What you will do >> Here are the records. Write out exactly the lines between the one holding "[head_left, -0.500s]" and the one holding "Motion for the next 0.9", inclusive.

Dataset >>
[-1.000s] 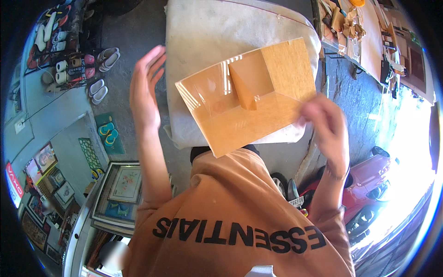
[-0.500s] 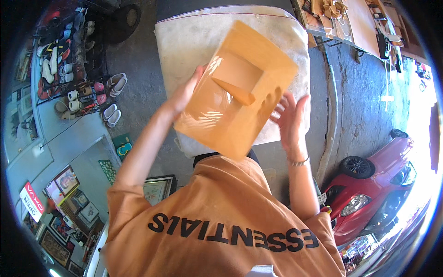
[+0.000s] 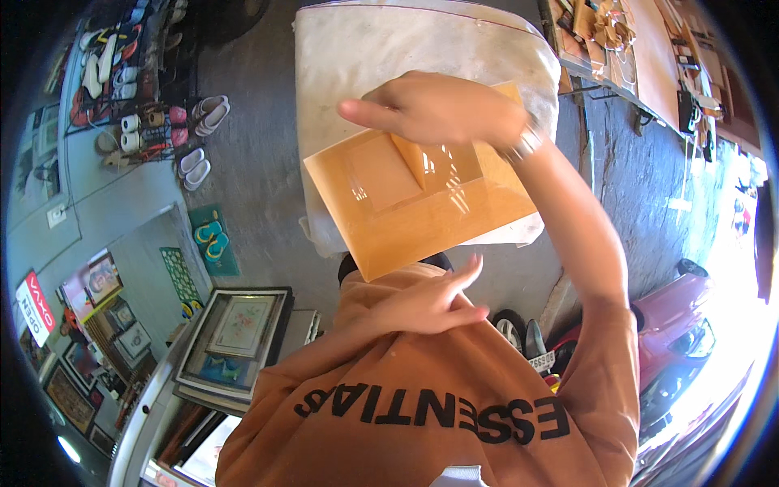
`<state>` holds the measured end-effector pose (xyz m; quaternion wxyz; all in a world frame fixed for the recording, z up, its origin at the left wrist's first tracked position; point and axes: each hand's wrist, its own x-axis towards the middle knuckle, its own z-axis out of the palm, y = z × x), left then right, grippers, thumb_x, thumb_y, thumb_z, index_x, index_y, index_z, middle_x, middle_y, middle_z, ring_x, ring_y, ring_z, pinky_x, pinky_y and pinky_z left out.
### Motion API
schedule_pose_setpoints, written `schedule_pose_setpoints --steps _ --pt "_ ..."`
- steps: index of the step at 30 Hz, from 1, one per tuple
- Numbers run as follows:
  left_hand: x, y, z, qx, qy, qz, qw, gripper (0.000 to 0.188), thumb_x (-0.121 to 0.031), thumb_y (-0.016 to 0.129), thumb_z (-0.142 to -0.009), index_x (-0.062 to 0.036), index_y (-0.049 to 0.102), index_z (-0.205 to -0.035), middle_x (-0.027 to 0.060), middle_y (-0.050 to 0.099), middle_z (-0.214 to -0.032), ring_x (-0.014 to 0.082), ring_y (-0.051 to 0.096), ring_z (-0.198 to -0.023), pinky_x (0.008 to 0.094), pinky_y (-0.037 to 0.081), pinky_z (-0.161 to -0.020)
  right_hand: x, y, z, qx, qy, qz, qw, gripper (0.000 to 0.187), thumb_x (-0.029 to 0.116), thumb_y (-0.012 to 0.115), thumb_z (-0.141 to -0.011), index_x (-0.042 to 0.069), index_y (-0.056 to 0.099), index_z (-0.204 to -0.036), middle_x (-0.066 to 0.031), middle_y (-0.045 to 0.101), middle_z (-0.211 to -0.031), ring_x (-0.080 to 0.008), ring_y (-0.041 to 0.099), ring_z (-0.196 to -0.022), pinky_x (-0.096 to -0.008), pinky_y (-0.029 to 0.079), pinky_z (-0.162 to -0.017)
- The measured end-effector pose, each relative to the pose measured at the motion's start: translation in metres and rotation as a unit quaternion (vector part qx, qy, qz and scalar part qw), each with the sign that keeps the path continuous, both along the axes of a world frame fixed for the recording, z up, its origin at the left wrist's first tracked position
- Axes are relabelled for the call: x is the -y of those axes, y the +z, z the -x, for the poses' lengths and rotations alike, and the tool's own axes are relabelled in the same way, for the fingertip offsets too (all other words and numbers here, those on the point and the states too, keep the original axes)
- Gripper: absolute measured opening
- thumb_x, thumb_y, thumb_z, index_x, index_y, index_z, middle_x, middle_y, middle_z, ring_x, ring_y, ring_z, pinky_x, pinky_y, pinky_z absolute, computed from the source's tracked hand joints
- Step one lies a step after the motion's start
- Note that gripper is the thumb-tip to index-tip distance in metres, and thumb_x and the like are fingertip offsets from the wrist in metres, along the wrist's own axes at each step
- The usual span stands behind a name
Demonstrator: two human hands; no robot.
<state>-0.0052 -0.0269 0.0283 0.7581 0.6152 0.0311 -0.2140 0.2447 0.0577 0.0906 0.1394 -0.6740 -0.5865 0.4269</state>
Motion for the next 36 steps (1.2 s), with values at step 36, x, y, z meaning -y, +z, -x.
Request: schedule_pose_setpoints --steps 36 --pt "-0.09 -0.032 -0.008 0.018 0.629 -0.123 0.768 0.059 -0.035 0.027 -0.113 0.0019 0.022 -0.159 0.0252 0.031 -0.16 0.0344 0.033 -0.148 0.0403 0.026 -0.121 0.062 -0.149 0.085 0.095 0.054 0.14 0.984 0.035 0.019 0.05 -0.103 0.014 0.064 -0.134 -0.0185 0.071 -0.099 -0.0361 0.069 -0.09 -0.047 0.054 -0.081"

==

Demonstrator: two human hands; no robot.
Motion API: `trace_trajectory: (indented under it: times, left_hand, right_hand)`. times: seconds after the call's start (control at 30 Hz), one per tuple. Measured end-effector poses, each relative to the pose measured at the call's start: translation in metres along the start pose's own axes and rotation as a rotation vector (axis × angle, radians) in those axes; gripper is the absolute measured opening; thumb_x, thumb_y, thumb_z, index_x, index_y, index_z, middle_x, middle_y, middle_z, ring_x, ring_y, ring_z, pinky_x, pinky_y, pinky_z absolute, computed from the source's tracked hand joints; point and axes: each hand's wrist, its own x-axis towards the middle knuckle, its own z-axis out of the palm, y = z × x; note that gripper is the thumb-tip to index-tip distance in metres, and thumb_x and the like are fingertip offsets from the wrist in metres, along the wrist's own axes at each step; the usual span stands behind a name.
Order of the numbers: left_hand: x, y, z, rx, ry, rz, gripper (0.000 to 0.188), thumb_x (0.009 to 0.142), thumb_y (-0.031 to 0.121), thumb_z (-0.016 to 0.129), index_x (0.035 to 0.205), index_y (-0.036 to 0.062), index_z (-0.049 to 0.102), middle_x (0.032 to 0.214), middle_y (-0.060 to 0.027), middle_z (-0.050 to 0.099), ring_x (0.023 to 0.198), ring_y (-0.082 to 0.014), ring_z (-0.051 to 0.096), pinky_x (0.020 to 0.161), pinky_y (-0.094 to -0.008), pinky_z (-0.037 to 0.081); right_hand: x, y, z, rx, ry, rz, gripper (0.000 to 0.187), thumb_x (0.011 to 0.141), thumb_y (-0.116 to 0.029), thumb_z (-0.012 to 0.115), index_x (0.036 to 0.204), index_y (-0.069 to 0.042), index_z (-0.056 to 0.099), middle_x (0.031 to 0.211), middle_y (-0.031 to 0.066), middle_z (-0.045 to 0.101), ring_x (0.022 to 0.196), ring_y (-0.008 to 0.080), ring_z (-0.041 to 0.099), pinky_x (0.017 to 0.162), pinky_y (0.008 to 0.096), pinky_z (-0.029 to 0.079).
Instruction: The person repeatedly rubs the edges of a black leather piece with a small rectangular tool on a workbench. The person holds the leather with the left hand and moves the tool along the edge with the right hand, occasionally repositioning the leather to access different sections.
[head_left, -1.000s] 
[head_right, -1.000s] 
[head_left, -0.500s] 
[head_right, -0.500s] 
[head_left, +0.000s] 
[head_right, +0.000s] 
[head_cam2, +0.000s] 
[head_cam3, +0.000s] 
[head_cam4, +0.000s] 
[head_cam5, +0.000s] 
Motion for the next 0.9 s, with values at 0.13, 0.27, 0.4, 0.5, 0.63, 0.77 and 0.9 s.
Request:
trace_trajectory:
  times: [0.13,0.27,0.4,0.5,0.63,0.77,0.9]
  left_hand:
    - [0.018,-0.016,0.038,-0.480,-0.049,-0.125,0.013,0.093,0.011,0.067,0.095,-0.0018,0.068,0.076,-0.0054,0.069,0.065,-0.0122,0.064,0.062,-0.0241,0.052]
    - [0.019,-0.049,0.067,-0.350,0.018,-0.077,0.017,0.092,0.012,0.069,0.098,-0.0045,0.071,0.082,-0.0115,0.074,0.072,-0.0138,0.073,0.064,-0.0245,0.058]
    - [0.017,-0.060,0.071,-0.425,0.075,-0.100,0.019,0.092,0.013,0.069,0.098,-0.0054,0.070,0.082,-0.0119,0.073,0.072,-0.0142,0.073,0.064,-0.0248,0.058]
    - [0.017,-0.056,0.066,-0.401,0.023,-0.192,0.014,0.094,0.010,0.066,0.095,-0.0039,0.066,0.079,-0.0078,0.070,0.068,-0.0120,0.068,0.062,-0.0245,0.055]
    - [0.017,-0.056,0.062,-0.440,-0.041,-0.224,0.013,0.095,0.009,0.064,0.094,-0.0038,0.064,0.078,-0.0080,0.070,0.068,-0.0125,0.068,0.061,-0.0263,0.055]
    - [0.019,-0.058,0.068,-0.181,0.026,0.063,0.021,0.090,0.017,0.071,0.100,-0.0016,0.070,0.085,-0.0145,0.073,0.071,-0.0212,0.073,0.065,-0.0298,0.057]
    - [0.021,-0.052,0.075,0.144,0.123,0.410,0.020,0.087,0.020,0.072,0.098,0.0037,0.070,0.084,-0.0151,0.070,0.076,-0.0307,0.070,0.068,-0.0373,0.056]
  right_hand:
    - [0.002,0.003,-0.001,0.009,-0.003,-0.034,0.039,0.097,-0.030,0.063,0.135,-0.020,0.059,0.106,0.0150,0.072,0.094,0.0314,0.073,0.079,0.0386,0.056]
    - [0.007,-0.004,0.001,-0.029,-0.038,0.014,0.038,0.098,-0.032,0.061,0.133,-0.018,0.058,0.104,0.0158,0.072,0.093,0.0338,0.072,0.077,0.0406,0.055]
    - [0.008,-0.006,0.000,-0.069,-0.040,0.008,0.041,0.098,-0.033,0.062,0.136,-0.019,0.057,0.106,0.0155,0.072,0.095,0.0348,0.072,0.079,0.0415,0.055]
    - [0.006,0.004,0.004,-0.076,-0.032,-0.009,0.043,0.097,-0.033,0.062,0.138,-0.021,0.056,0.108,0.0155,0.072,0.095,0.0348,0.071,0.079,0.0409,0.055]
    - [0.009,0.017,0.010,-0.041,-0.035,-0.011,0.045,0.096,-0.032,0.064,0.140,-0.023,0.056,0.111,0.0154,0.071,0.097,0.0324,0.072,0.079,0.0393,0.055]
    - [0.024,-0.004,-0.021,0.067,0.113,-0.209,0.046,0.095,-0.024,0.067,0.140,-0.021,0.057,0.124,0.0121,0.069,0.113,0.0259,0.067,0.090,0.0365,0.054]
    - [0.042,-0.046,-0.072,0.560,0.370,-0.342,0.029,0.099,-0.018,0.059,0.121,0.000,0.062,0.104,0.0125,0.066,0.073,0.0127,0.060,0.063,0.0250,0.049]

Answer area >>
[head_left, -0.500s] 
[head_right, -0.500s] 
[head_left, +0.000s] 
[head_right, +0.000s] 
[head_cam2, +0.000s] 
[head_cam3, +0.000s] 
[head_cam4, +0.000s] 
[head_cam5, +0.000s] 
Motion for the next 0.9 s, with values at 0.13, 0.27, 0.4, 0.5, 0.63, 0.77 and 0.9 s.

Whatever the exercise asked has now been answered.